• _Exercise_
Below is a listing. Copy each line of it that holds the word "comes".

• • • • • • •

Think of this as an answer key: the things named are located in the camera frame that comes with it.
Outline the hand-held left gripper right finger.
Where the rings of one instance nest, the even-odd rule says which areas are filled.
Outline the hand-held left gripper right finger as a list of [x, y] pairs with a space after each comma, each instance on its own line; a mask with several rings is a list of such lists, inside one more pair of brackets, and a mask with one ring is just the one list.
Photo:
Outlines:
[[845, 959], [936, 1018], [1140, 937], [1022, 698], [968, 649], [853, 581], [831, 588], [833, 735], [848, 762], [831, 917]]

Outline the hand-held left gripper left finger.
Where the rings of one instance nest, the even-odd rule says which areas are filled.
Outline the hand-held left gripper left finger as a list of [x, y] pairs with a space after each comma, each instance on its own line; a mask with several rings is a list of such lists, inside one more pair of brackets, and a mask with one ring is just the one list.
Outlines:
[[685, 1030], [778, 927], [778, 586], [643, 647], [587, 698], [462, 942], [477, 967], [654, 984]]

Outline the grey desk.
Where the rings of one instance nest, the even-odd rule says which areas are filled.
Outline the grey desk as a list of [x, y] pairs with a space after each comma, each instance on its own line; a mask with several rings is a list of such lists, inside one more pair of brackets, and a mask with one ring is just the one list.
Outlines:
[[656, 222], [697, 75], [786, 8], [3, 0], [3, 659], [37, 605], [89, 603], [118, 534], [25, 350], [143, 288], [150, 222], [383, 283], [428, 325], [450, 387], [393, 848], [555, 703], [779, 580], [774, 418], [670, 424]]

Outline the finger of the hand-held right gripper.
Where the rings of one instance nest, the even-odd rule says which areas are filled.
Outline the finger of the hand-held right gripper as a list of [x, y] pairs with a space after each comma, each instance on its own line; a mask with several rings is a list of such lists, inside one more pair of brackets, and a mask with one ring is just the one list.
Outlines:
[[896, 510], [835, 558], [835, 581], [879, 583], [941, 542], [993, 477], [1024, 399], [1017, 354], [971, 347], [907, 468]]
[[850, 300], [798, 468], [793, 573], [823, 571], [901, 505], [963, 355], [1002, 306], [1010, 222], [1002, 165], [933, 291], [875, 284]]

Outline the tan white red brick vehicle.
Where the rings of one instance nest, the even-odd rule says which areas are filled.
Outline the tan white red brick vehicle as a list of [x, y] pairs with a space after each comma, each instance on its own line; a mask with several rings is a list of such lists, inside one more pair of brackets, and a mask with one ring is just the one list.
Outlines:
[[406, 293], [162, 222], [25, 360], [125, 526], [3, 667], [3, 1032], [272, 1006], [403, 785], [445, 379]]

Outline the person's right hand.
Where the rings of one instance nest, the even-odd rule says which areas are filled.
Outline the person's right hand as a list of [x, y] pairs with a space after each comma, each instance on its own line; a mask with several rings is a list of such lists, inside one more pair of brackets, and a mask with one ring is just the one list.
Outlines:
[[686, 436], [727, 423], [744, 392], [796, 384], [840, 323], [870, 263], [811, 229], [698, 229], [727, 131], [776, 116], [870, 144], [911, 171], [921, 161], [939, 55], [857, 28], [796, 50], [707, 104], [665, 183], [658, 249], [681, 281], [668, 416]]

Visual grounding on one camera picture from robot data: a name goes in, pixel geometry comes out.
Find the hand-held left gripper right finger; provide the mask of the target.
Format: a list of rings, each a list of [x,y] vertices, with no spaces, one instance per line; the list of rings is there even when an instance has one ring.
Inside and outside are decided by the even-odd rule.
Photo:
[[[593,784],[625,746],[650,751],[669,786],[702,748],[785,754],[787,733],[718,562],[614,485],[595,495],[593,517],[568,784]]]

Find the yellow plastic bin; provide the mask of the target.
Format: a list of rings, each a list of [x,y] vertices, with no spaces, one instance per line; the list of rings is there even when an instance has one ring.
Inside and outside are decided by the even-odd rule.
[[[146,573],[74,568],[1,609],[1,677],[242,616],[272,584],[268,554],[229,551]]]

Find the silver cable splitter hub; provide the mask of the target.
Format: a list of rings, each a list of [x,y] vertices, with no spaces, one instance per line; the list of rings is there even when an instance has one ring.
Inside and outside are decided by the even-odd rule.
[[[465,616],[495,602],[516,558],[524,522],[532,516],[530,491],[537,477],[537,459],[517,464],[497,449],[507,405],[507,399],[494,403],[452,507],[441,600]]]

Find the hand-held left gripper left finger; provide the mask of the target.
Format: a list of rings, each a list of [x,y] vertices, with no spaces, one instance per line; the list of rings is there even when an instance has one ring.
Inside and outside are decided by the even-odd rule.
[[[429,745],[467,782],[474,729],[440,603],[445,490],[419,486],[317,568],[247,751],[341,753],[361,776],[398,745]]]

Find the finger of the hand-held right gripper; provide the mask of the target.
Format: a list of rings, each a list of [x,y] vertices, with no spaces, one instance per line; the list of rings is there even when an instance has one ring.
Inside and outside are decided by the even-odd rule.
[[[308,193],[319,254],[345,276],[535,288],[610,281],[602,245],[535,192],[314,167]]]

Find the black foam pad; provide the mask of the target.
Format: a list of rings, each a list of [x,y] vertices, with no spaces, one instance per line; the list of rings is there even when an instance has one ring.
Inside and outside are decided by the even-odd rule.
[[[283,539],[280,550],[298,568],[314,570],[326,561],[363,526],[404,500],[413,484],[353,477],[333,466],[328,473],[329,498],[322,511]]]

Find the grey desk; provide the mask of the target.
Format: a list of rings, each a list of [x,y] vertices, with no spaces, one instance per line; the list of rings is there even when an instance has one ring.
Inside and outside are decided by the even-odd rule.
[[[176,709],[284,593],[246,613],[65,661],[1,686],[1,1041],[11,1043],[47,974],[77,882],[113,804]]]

• • • • • • •

• _Output below_
Think of this as an answer key: the things named are located in the camera frame that comes with it.
Visual grounding on one camera picture from robot data: a name goes in, pixel geometry comes out.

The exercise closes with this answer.